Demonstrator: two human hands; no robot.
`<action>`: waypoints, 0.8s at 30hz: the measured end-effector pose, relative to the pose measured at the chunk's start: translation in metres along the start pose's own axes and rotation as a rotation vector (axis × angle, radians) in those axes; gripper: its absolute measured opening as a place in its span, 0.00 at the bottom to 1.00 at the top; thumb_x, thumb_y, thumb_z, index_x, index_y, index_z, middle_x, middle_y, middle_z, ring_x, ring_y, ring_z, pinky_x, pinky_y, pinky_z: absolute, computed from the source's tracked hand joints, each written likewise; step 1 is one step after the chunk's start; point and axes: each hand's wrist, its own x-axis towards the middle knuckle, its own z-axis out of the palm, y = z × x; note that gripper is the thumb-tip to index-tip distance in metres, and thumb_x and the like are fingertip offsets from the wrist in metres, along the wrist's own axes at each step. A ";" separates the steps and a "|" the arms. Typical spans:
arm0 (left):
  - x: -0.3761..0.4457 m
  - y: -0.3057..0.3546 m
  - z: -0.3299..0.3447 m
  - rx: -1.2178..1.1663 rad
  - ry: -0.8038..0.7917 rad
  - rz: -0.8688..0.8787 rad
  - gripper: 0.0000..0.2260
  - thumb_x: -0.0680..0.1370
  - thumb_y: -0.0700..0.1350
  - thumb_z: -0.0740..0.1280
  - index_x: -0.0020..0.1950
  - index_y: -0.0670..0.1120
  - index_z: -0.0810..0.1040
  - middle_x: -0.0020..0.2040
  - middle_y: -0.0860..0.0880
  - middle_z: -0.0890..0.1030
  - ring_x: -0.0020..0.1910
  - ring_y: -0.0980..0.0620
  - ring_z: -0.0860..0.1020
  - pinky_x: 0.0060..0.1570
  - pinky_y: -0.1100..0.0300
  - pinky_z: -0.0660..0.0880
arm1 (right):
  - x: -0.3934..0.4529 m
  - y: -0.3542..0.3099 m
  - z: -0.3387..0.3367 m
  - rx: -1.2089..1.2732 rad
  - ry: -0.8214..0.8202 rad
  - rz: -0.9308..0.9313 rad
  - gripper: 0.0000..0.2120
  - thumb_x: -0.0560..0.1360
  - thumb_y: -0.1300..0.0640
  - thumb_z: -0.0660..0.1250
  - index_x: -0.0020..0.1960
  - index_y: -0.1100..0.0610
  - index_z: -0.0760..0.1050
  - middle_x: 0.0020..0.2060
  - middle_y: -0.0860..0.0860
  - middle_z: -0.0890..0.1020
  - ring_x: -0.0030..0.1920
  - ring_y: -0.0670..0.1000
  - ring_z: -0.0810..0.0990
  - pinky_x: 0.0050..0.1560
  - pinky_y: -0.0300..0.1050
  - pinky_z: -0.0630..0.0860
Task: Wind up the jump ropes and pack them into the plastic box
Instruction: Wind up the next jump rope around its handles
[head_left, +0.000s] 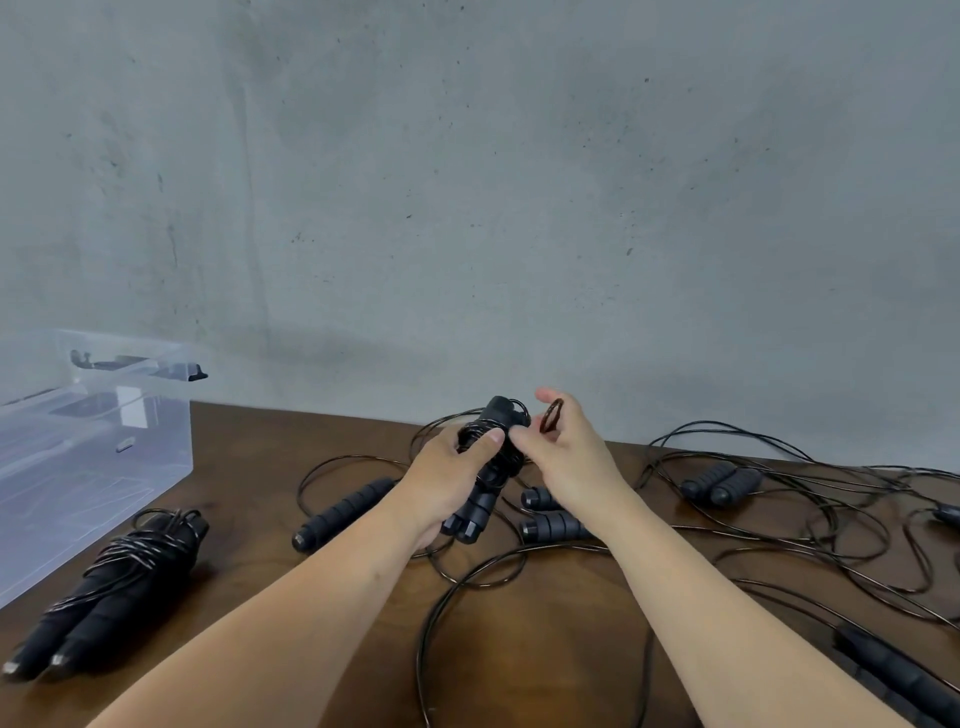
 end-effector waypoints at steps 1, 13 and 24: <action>0.001 0.000 -0.001 -0.001 0.005 0.000 0.14 0.80 0.54 0.66 0.62 0.50 0.77 0.52 0.50 0.84 0.50 0.52 0.83 0.50 0.57 0.79 | 0.000 0.003 0.005 -0.132 0.027 -0.063 0.22 0.80 0.53 0.62 0.73 0.48 0.61 0.50 0.49 0.75 0.48 0.46 0.75 0.46 0.35 0.69; 0.014 -0.005 -0.008 -0.096 0.024 -0.020 0.14 0.78 0.55 0.67 0.61 0.50 0.76 0.52 0.47 0.84 0.49 0.46 0.84 0.54 0.46 0.80 | 0.016 0.019 0.013 -0.620 0.416 -0.488 0.14 0.80 0.49 0.65 0.40 0.56 0.76 0.29 0.47 0.75 0.31 0.52 0.73 0.29 0.44 0.66; 0.021 -0.007 -0.022 -0.089 0.052 0.027 0.12 0.79 0.54 0.65 0.59 0.51 0.76 0.53 0.52 0.82 0.51 0.55 0.80 0.44 0.63 0.75 | 0.028 -0.002 0.023 -0.683 0.067 -0.406 0.15 0.83 0.50 0.56 0.53 0.59 0.75 0.48 0.49 0.70 0.43 0.49 0.74 0.46 0.46 0.75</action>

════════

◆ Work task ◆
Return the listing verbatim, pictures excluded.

◆ Output for this exercise ◆
Demonstrator: two human hands; no robot.
`<action>`: waypoints, 0.8s at 30hz: the measured end-effector pose, relative to the pose measured at the chunk's start: translation in metres along the start pose's own axes and rotation as a rotation vector (axis × angle, radians) in those axes; gripper: its absolute measured opening as a place in its span, 0.00 at the bottom to 1.00 at the top; thumb_x, thumb_y, thumb_z, index_x, index_y, index_z, middle_x, middle_y, middle_z, ring_x, ring_y, ring_z, pinky_x, pinky_y, pinky_z: absolute, computed from the source's tracked hand joints, each written likewise; step 1 is one step after the chunk's start; point and axes: each hand's wrist, its own x-axis towards the middle knuckle, its own z-axis out of the palm, y = z × x; note that gripper is the thumb-tip to index-tip distance in metres, and thumb_x and the like are fingertip offsets from the wrist in metres, along the wrist's own axes at each step. A ";" separates the steps and a "|" the arms. Typical spans:
arm0 (left):
  - x: -0.3761..0.4457 m
  - y: -0.3057..0.3546 m
  - z: -0.3299..0.3447 m
  - rx: -1.2178..1.1663 rad
  - ry: -0.8038..0.7917 rad
  - rz: -0.8688..0.8787 rad
  - gripper: 0.0000..0.2260
  - thumb_x: -0.0680..0.1370
  - thumb_y: -0.0700..0.1350
  - thumb_z: -0.0740..0.1280
  - index_x: -0.0020..0.1950
  - index_y: -0.0670..0.1120
  - index_z: -0.0810..0.1040
  - middle_x: -0.0020..0.2040
  - middle_y: -0.0860..0.0880
  - middle_z: -0.0890..0.1030
  - ring_x: -0.0020..0.1910
  - ring_y: -0.0980..0.0620
  - ring_z: -0.0860..0.1020
  - pinky_x: 0.0060..0.1570
  - pinky_y: -0.1100..0.0300
  - pinky_z: -0.0660..0.0880
arm1 (right):
  - x: -0.3934..0.4529 m
  - y: -0.3542..0.3099 m
  - z: -0.3387..0.3367 m
  - rx: -1.2089..1.2732 rad
  - ry: -0.8214..0.8202 rad
  - rz: -0.9308..0.9313 rad
  - gripper: 0.0000..0.2120
  - thumb_x: -0.0560..0.1360
  - thumb_y: -0.1300..0.0640
  - thumb_z: -0.0660..0.1250
  - index_x: -0.0020..0.1960
  - index_y: -0.1100..0.0610
  - index_z: -0.0760..0.1050
  - middle_x: 0.0020..0.2060
  - middle_y: -0.0860..0.0860
  - middle_z: -0.0890..0.1020
  - ring_x: -0.0030..0.1920
  - ring_y: -0.0670..0.1000
  - ring_z: -0.0810..0.0990
  - pinky_x: 0.0050..0.1560
  - pinky_y: -0.0300..0.1050
  - pinky_z: -0.0630..0.0860
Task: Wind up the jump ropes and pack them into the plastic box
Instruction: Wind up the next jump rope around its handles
[head_left, +0.000s] 
 end-effector waypoints at steps 1, 13 and 24: <action>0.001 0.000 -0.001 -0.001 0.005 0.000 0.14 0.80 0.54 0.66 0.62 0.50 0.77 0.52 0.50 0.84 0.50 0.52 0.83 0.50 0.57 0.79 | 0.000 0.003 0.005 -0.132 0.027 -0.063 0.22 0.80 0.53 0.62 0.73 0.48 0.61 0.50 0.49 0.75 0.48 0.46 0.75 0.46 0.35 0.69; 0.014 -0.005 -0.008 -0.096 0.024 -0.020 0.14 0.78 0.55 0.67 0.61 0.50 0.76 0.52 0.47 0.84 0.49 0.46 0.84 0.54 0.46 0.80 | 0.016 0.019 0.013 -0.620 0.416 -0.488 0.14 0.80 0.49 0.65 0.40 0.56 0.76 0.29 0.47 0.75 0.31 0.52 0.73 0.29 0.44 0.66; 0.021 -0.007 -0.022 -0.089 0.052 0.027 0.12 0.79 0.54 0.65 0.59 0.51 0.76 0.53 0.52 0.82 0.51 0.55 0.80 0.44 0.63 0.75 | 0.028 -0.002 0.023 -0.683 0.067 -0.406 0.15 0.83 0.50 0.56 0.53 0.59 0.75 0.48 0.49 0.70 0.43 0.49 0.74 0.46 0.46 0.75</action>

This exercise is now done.